(Extracted records)
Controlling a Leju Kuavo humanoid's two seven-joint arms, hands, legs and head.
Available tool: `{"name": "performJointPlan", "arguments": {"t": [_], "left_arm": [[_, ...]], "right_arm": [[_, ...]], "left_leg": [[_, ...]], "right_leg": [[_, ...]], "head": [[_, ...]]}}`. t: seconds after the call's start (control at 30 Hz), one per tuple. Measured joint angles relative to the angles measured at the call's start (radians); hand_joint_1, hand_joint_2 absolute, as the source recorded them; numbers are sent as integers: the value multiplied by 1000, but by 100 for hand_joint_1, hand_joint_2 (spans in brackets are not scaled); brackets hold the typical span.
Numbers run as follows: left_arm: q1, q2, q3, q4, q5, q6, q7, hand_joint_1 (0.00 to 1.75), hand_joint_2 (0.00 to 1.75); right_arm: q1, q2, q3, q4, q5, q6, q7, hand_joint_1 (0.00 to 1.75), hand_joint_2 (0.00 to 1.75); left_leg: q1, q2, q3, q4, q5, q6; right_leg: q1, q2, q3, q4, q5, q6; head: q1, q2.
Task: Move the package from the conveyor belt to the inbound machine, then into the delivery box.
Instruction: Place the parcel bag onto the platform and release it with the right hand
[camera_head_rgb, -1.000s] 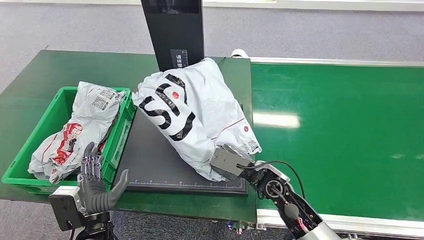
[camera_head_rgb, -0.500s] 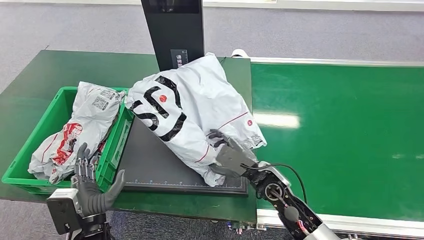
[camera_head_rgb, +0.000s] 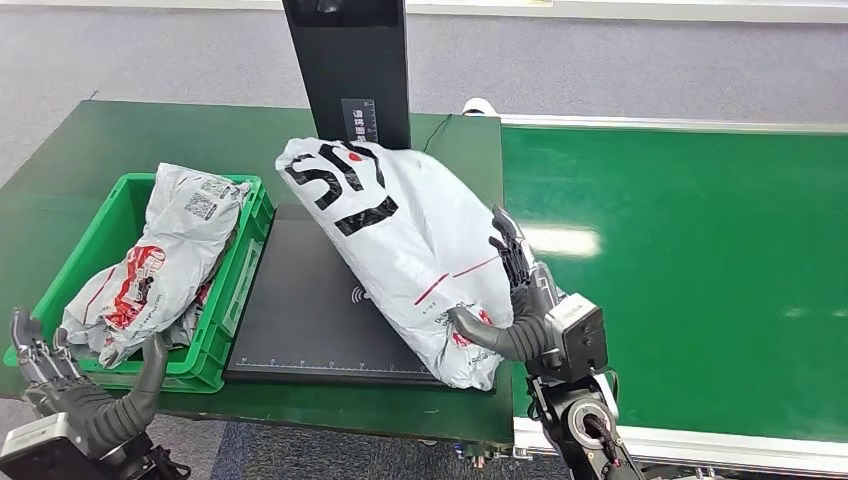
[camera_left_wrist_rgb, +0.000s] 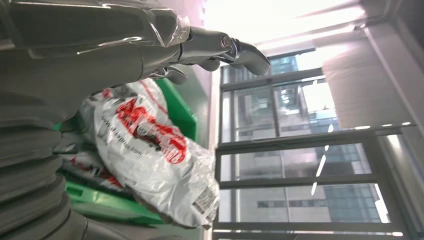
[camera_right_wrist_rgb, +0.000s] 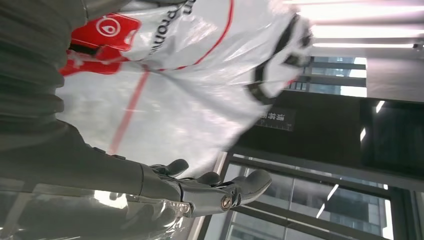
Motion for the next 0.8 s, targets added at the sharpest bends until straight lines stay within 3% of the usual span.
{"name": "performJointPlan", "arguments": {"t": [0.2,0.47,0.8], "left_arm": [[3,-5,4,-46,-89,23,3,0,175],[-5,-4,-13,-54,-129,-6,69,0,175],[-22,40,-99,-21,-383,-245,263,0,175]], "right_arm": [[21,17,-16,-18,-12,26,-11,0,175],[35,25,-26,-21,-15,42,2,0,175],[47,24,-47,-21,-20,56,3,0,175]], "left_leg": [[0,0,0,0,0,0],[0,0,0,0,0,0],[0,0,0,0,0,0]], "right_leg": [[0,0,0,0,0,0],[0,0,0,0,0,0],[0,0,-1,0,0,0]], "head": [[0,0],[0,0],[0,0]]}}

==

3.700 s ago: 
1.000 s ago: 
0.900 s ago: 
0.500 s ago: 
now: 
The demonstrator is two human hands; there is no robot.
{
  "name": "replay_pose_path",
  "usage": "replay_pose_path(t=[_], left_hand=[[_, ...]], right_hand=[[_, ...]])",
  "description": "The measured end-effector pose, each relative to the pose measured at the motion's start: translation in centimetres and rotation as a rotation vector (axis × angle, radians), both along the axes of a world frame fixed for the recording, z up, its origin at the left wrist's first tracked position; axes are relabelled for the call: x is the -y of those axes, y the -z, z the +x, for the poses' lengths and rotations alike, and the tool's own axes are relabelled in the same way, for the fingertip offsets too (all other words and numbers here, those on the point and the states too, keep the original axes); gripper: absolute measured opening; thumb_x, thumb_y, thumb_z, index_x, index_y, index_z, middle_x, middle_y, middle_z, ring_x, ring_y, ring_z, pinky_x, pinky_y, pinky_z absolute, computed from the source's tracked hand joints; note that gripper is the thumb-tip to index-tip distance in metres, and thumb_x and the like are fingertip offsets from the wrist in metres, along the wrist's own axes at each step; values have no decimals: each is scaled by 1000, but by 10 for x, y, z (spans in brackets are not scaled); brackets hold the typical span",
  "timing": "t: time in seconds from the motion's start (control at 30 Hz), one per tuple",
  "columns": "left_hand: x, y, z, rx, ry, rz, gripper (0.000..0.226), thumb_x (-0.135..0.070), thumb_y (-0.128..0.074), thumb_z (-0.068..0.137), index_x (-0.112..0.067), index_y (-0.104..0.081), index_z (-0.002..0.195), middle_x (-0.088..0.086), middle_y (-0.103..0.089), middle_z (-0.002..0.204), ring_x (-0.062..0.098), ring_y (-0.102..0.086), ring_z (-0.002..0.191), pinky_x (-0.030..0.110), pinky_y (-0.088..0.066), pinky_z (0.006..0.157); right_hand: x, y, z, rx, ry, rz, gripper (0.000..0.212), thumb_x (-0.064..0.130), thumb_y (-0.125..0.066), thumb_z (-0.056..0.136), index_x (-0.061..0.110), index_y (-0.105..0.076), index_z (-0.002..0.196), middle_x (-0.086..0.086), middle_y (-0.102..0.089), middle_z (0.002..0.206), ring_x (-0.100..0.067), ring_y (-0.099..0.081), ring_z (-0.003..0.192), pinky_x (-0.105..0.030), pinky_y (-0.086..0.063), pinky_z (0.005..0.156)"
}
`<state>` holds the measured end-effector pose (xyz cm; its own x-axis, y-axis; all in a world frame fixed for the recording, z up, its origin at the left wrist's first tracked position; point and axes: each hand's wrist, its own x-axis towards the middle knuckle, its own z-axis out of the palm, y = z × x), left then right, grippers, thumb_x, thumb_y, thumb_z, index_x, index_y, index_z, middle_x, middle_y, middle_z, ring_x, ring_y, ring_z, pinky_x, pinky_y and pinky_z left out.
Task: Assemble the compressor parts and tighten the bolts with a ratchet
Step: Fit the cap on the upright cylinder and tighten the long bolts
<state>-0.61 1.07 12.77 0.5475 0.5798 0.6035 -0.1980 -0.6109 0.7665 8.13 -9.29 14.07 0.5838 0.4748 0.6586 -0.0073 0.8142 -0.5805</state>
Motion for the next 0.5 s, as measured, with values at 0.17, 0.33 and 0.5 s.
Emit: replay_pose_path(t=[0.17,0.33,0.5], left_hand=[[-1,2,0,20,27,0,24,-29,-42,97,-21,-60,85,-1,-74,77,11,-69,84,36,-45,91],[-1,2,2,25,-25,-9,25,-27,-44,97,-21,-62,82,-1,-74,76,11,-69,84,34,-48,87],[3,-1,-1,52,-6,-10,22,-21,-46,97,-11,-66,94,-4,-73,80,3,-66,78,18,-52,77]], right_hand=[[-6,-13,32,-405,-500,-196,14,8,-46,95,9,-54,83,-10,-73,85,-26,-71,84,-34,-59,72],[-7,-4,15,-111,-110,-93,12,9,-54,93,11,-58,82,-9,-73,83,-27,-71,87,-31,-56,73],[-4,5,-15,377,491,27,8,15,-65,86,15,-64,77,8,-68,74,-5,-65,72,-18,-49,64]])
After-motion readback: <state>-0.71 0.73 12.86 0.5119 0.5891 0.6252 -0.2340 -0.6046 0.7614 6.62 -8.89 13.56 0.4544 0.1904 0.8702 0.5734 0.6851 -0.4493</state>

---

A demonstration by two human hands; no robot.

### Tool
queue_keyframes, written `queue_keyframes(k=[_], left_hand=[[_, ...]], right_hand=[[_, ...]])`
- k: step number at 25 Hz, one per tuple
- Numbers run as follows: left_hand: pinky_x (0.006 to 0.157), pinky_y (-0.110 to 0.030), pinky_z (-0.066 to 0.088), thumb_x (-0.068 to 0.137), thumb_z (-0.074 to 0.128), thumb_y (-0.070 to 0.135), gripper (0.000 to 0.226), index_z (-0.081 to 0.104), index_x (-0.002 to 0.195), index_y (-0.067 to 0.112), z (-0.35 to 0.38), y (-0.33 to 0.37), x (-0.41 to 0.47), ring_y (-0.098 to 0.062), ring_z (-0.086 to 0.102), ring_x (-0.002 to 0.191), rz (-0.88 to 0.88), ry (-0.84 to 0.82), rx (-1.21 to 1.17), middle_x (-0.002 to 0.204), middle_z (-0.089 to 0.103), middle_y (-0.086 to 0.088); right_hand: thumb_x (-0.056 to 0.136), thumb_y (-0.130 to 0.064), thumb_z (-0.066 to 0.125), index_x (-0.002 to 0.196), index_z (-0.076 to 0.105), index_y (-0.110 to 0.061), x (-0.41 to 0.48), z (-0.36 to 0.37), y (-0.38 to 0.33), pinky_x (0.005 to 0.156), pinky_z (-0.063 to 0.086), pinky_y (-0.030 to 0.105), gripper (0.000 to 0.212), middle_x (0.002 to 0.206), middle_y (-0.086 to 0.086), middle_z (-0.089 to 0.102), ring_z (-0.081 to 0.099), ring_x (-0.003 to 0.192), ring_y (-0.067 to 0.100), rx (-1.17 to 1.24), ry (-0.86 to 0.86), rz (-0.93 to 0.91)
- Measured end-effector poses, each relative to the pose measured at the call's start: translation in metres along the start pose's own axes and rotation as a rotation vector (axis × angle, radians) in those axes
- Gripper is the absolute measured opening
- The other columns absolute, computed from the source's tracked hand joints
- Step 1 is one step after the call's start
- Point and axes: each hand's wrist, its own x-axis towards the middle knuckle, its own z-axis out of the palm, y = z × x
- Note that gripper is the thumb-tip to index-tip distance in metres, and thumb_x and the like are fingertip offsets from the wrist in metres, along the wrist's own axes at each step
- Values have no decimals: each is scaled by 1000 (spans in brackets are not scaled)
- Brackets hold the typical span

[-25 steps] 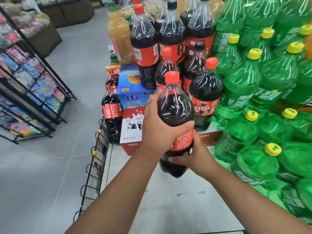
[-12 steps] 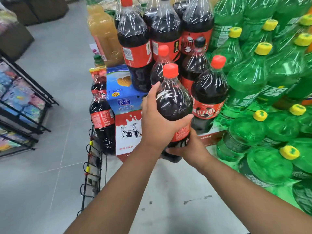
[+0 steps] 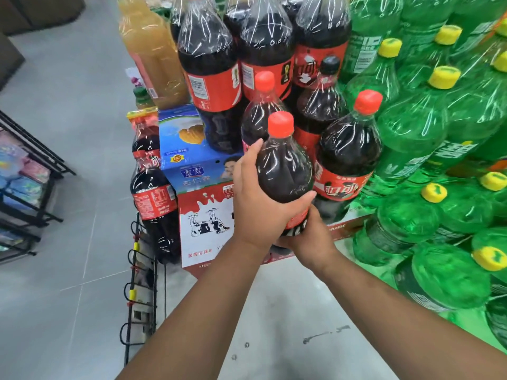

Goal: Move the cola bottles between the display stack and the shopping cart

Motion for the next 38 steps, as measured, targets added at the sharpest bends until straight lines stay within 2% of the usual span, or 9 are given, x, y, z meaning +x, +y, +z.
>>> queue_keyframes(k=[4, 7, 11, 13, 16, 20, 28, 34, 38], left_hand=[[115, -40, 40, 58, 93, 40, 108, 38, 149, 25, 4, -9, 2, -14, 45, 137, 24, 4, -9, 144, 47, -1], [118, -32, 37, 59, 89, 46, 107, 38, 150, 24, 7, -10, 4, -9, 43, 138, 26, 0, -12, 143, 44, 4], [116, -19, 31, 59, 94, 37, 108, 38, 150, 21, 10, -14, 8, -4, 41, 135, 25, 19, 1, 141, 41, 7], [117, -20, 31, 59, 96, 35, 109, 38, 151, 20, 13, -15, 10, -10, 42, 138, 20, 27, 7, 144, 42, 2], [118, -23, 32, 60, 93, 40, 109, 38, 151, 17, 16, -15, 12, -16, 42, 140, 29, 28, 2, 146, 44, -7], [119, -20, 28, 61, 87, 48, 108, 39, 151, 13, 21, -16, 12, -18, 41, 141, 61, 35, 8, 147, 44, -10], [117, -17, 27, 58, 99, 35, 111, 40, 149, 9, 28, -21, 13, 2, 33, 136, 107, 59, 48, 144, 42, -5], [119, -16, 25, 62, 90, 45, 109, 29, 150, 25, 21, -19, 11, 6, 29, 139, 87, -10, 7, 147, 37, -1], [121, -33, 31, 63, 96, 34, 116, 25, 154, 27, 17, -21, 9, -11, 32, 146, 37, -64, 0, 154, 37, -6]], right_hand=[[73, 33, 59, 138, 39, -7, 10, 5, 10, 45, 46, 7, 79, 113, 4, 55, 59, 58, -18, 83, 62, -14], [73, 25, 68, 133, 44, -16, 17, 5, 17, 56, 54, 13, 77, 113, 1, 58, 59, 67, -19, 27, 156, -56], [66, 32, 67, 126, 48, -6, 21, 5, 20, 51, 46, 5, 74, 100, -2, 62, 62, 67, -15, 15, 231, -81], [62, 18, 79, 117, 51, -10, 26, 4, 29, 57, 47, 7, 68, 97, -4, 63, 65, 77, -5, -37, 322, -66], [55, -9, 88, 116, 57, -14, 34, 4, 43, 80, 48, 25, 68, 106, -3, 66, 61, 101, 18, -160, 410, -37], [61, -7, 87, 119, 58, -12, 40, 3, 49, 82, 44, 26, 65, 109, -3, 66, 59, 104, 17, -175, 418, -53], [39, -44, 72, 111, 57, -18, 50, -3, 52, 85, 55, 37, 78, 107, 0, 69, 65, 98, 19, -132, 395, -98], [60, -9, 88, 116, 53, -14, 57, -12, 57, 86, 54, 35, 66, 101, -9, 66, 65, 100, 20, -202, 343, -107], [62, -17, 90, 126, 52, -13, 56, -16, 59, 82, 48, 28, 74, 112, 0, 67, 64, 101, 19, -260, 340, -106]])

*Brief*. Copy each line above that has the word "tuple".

*Answer space*.
Available tool: `{"name": "performJointPlan", "arguments": {"t": [_], "left_arm": [[_, ...]], "right_arm": [[_, ...]], "left_leg": [[_, ...]], "right_leg": [[_, ...]], "head": [[_, ...]]}}`. t: seconds after the call's start (control at 30 Hz), one per tuple. Measured joint angles relative to the angles measured at the call's start (radians); hand_joint_1, hand_joint_2 absolute, as the source recorded them; numbers are sent as integers: the value multiplied by 1000, but by 100 for hand_joint_1, hand_joint_2 (spans in brackets are not scaled); brackets hold the typical span.
  "timing": "t: time in seconds from the motion's start (control at 30 Hz), one per tuple",
- k: step number at 25 Hz, one per tuple

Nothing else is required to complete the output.